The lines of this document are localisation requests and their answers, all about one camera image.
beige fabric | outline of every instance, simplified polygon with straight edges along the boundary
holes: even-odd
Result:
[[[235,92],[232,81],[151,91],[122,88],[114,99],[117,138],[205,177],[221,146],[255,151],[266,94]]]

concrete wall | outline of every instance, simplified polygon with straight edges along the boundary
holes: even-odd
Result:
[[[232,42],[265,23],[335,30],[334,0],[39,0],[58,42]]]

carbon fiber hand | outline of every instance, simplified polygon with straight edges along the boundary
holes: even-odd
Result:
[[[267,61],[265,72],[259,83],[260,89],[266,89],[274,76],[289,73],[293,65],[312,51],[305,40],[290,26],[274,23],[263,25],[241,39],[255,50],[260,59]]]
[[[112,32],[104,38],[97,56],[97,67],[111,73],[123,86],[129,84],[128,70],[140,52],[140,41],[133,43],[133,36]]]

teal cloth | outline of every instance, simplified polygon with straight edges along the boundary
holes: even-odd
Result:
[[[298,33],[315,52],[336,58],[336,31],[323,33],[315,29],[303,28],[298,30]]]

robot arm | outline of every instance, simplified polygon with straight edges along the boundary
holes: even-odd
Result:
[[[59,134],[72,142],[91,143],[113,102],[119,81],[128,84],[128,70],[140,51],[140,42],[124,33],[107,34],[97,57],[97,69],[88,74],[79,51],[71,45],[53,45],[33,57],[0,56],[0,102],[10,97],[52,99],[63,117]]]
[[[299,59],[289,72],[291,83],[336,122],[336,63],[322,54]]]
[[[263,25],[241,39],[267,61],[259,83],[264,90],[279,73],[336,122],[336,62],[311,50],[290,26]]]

▶ **ABOUT THIS TASK**
All of the data above should be written out again word for word.

▶ **ANSWER TO THIS TASK**
The lines of this document are localisation requests and their answers, all about one camera image.
beige fabric | outline of every instance, simplified polygon with straight edges along the boundary
holes: even-odd
Result:
[[[235,92],[232,81],[151,91],[122,88],[114,99],[117,138],[205,177],[221,146],[255,151],[266,94]]]

concrete wall | outline of every instance, simplified polygon with straight edges along the boundary
holes: even-odd
Result:
[[[232,42],[265,23],[335,30],[334,0],[39,0],[58,42]]]

carbon fiber hand | outline of every instance, simplified polygon with straight edges along the boundary
holes: even-odd
Result:
[[[267,61],[265,72],[259,83],[260,89],[266,89],[274,76],[289,73],[293,65],[312,51],[305,40],[290,26],[274,23],[263,25],[241,39],[255,50],[260,59]]]
[[[112,32],[104,38],[97,56],[97,67],[111,73],[123,86],[129,84],[128,70],[140,52],[140,41],[133,43],[133,36]]]

teal cloth | outline of every instance, simplified polygon with straight edges along the boundary
holes: even-odd
Result:
[[[298,33],[315,52],[336,58],[336,31],[323,33],[315,29],[303,28],[298,30]]]

robot arm | outline of every instance, simplified polygon with straight edges along the boundary
holes: even-odd
Result:
[[[59,134],[72,142],[91,143],[113,102],[119,81],[128,84],[128,70],[140,51],[140,42],[124,33],[107,34],[97,57],[97,69],[88,74],[79,51],[71,45],[53,45],[33,57],[0,56],[0,102],[10,97],[52,99],[63,117]]]
[[[299,59],[289,72],[291,83],[336,122],[336,63],[322,54]]]
[[[263,25],[241,39],[267,61],[259,83],[264,90],[279,73],[336,122],[336,62],[311,50],[290,26]]]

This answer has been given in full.